ACUTE INTERMITTENT PORPHYRIA IN CATALONIA (SPAIN)

Acute intermittent porphyria (AIP) is an autosomal dominant disorder with incomplete penetrance, caused by a deficiency of porphobilinogen deaminase (PBG-D) enzyme and characterised by acute neuropathic attacks. High prevalence is known in Sweden and in other areas of Europe. In Spain AIP occurs with very low prevalence but it may be underestimated. Material: Since 1992 fourteen patients with PAI attended the Hospital Clinic of Barcelona. We present the clinical, biochemical, enzymatic and genetic analysis of 8 of these patients and 17 close relatives. Methods: We analysed (a): urinary excretion of porphobilinogen (PBG) and delta-aminolevulinic acid (ALA); (b) erythrocyte PBG-D activity; (c) DNA analysis through SSCP and sequencing the PBG-D gene.
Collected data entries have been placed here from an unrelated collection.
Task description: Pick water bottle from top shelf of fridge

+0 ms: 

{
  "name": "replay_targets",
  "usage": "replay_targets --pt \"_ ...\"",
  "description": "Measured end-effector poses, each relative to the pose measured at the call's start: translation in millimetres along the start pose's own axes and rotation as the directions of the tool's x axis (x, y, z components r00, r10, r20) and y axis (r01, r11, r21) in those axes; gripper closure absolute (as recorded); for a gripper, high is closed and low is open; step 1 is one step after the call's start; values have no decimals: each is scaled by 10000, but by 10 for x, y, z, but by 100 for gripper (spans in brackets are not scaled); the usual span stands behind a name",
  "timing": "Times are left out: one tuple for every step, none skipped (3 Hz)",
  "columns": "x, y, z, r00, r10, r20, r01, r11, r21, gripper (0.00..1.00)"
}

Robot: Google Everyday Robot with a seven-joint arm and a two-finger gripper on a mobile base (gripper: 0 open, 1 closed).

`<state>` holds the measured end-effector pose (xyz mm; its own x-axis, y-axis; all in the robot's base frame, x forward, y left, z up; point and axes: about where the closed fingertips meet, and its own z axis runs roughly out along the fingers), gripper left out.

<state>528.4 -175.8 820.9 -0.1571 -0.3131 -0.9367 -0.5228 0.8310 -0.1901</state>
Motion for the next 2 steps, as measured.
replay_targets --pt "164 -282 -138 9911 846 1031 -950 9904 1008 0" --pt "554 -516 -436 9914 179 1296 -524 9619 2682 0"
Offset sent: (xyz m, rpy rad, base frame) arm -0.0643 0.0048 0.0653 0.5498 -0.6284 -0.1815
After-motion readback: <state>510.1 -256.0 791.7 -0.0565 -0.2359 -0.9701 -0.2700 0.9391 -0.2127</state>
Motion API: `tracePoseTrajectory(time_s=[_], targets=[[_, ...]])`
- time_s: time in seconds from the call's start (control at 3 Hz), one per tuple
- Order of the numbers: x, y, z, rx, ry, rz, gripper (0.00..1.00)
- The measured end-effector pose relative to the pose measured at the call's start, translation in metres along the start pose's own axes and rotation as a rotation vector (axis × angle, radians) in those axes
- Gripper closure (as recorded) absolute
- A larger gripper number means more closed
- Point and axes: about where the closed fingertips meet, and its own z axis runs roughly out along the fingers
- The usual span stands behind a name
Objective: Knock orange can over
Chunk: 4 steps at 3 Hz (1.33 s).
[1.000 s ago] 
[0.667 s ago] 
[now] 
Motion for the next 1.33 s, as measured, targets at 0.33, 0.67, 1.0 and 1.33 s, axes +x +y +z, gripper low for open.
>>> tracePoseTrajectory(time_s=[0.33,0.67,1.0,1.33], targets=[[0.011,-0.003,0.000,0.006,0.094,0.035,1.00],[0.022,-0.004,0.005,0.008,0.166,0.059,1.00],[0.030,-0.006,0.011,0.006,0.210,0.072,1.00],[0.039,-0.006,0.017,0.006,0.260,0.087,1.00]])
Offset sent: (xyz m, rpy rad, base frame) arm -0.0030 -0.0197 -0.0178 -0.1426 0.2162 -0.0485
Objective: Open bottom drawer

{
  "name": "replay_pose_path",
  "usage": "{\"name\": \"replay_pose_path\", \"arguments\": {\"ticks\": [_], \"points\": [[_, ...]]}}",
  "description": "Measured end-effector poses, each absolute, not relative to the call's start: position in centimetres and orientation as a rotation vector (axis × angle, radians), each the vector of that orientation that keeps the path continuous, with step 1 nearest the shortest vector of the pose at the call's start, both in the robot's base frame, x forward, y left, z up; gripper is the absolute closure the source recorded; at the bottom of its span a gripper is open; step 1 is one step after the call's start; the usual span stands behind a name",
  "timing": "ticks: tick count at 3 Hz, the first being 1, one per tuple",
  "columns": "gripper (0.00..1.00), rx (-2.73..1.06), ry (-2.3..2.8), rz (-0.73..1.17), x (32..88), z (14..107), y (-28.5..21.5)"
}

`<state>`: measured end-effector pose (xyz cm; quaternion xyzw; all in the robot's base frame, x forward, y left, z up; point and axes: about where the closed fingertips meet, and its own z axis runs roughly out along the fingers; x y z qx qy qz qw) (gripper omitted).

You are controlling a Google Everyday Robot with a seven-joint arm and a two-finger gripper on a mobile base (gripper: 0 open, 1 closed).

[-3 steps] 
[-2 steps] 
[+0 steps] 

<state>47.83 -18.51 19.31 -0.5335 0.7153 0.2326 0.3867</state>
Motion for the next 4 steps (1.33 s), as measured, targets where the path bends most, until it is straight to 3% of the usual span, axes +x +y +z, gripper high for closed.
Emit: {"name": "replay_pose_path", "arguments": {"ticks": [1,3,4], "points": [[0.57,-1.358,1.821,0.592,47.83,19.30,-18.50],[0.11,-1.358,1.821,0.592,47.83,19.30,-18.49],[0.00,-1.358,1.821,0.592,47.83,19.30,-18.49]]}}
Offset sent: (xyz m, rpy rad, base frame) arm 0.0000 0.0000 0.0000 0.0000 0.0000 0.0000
Results: Increased PBG and ALA urinary excretion and decreased erythrocyte PBG-D activity were observed in all the AIP patients. Moreover, seven cases of asymptomatic AIP were found in the relatives by means of these techniques. Five PBG-D gene mutations have been identified. Three of the mutations detected in four of the families have been previously reported in other countries (730delCT in exon 12, 340insT and G11R in exon 7). Two of the mutations identified correspond to novel mutations; one of them is present in 3 of the 8 families studied (37.5%). A strong correlation between the presence of any of the mutations and a low PBG-D activity has been observed. Conclusions: The prevalence of AIP in Spain may be much higher than previously estimated. Therefore porphyrin, enzymatic and genetic analysis must be performed in the relatives in order to detect asymptomatic carriers. AIP in Spain is also a heterogeneous disease and two novel mutations have been identified, one of them could be particularly prevalent in this area.